= American Health Law Association =

Professional organization

The American Health Law Association (AHLA) is a non-profit professional association for attorneys and other professionals in the healthcare field. AHLA has approximately 12,000 members. The AHLA was created on July 1, 1997, through the merger of the two pre-eminent existing membership associations for health lawyers: the National Health Lawyers Association (NHLA) and the American Academy of Healthcare Attorneys (AAHA) combined into a single organization, AHLA. AHLA is headquartered at 1620 Eye Street NW, Washington, D.C. 20006-4010.

==Mission==
Its mission is "to provide a collegial forum for interaction and information exchange to enable its members to serve their clients more effectively; to produce the highest quality nonpartisan educational programs, products, and services concerning health law issues; and to serve as a public resource on selected healthcare legal issues."

==Formation==
The roots of AHLA can be traced back to 1967 when the American Hospital Association (AHA) created a membership association for hospital attorneys to encourage communication and education about hospital legal issues—the American Society for Hospital Attorneys.

The Society eventually became the American Academy of Healthcare Attorneys (the "Academy")and grew to a membership of 3,300 attorneys, approximately one-third of whom were in-house counsel at hospitals, health plans, and other entities in American health care; attorneys from private law firms and government agencies constituted the balance of the membership . The Academy sponsored major educational programs and publications, and remained a component of the AHA until it combined with the National Health Lawyers Association in 1997.

The National Health Lawyers Association (NHLA) was formed in 1971 as a nonprofit educational organization whose membership included health attorneys who represented hospitals, physicians, managed care organizations, home health agencies, and long term care facilities. Over time, the NHLA grew to over 8,500 members, producing educational programs and publications, including the Health Law Digest.

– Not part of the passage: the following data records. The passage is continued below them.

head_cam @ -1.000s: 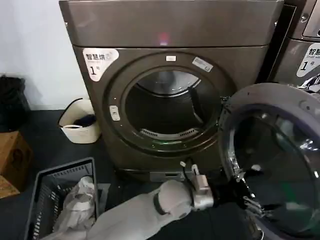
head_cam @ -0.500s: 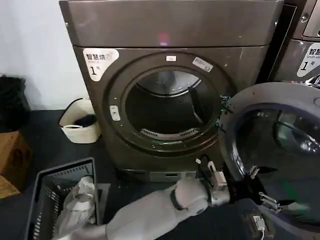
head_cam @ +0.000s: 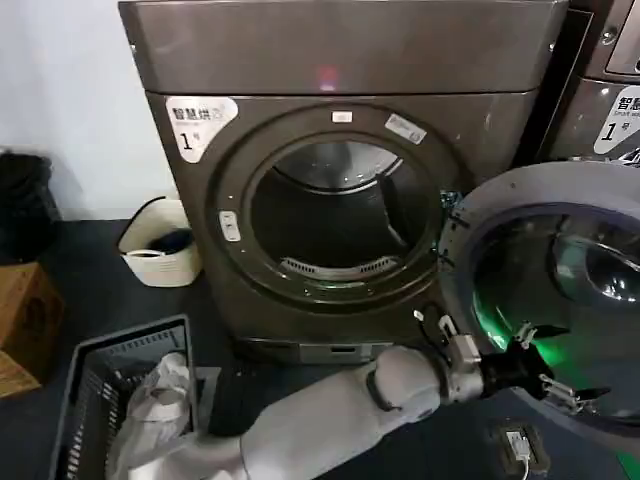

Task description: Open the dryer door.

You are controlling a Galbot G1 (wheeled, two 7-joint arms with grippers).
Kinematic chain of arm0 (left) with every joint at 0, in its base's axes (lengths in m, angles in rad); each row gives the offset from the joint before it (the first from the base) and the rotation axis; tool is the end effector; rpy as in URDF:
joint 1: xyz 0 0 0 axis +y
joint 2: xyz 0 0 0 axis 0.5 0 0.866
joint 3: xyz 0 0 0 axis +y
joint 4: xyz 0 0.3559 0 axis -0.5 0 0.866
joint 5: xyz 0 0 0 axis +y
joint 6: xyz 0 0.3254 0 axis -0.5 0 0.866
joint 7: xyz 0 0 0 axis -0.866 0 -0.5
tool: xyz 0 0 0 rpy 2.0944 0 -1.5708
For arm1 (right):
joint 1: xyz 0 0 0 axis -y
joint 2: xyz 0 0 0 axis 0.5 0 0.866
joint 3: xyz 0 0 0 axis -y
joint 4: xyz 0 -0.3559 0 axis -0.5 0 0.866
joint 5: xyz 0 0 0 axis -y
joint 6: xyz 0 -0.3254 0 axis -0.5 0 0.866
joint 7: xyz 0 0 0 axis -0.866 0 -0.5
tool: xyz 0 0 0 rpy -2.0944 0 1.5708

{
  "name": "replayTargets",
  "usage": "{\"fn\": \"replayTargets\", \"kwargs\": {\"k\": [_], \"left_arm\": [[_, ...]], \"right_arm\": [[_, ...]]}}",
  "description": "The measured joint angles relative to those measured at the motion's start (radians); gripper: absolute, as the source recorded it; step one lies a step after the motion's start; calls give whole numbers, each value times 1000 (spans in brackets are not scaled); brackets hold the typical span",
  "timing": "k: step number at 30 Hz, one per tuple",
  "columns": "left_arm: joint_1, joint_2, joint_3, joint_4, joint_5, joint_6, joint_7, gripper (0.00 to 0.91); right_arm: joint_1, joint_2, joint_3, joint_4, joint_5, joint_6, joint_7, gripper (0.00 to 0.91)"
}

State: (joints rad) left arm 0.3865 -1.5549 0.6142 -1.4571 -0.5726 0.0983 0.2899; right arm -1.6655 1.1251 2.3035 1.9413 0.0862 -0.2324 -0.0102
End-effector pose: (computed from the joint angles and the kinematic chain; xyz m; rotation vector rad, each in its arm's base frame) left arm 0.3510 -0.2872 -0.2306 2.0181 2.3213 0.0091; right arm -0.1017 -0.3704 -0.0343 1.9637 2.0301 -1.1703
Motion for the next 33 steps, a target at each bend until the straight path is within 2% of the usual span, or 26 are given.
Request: {"fn": "replayTargets", "kwargs": {"k": [6,15,33], "left_arm": [[-10,-21,4,25,0,-5,-3,907],[-30,-53,12,60,1,-10,-7,907],[-52,-54,13,127,16,-23,-47,907]], "right_arm": [[-11,1,25,-1,0,-5,-2,907],[-22,-3,70,16,0,-50,-19,907],[-39,-2,115,13,23,-33,-34,907]]}}
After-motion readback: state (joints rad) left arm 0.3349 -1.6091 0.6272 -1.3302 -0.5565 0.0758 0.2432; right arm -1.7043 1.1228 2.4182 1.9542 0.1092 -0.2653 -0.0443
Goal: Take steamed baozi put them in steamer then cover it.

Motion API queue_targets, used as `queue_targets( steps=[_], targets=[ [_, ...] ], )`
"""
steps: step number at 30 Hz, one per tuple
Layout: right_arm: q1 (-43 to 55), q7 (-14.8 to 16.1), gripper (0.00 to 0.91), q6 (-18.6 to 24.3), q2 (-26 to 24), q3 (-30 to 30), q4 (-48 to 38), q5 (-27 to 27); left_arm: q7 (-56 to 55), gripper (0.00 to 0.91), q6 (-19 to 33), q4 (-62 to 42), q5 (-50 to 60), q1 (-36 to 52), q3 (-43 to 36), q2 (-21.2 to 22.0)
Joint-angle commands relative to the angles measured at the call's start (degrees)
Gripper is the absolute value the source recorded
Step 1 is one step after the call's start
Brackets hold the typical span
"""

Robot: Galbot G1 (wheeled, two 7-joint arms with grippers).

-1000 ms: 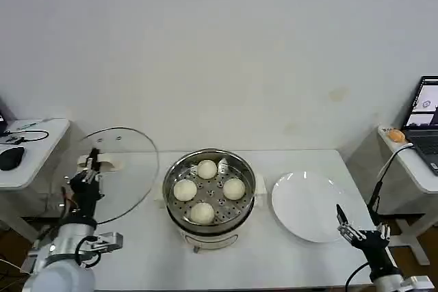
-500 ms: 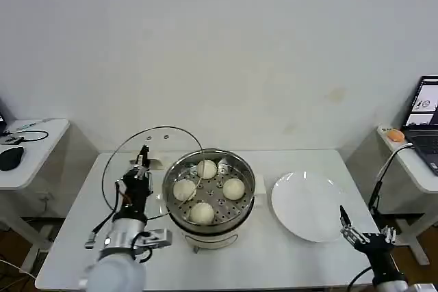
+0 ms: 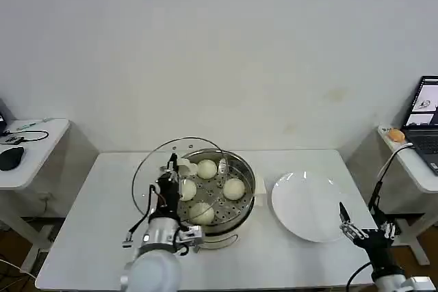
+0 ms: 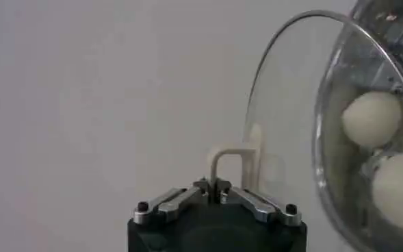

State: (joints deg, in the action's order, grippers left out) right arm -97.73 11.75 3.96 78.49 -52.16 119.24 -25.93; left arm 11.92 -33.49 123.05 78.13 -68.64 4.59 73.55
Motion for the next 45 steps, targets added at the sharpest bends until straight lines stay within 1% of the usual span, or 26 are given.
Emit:
queue_targets(
  steps=[1, 5, 15, 23, 35, 45],
  targets=[
    [2.6, 0.0, 0.907, -0.3, 0.1, 0.0, -2.3, 1.0, 3.0, 0.0, -1.5, -4.9, 3.8, 2.4, -4.0, 3.2],
    [2.9, 0.1, 0.907, -0.1, 0.1, 0.0, -3.0, 1.0, 3.8, 0.0, -1.5, -5.2, 4.4, 2.2, -5.1, 3.4],
    [3.4, 0.2, 0.907, 0.5, 0.3, 0.4, -4.5, 1.3, 5.2, 0.0, -1.6, -8.6, 7.5, 4.3, -7.1, 6.0],
    [3.7, 0.3, 0.907, 0.7, 0.3, 0.5, -4.8, 1.4, 5.3, 0.0, -1.6, -10.1, 7.5, 5.5, -6.9, 5.9],
    [3.7, 0.4, 0.907, 1.0, 0.8, 1.2, -5.4, 2.4, 5.1, 0.0, -1.6, -12.0, 8.1, 6.3, -7.1, 7.6],
    [3.9, 0.4, 0.907, 1.1, 0.9, 1.3, -5.7, 2.5, 5.2, 0.0, -1.5, -11.9, 8.2, 5.9, -7.4, 7.7]
  ],
)
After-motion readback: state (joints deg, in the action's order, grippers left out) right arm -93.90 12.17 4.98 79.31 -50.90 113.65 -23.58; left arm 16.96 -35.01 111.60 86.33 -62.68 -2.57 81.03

In 1996, leaders of the Academy and NHLA began discussions about merging the two organizations whose missions had grown together as the healthcare landscape changed over time with vertical integration and common issues. On July 1, 1997, NHLA and the Academy merged, adopting an interim name "NHLA/AAHA." In 1998, its name was changed to the American Health Lawyers Association. On January 16, 2020, the Association changed its name to the American Health Law Association.

== Governance ==
AHLA is governed by a 22-member Board of Directors, which meets twice annually in person and several times virtually. The Board operates through six committees: Education, Executive, Finance, Governance, Membership-IDEA, and Nominating. The organization also draws volunteers from its membership to serve as leaders on Practice Groups, Conference Planning Committees, Special Councils, and Advisory Boards.

== Practice Areas ==
Health law encompasses federal, state, and local laws, rules, regulations and cases that govern the health care industry. AHLA members work across numerous practice areas including: Antitrust, Behavioral Health, Dispute Resolution, Fraud and Abuse, Governance, Government Reimbursement, Health Care Delivery Models, Health Care Finance and Transactions, Health Information, Health Insurance, Health Policy and Administration, Labor and Employment, Life Sciences, Long Term Care, Medical Staff/Credentialing/Peer Review, Patient Care Liability and Litigation, and Tax and Nonprofit law.

== Strategic Planning ==
AHLA operates under a multi-year strategic plan designed to meet the evolving needs of its members and stakeholders. The organization's Strategic Plan, approved in January 2023 and implemented in June 2023, provides guidance for adapting to changes in legal practice and the health law industry.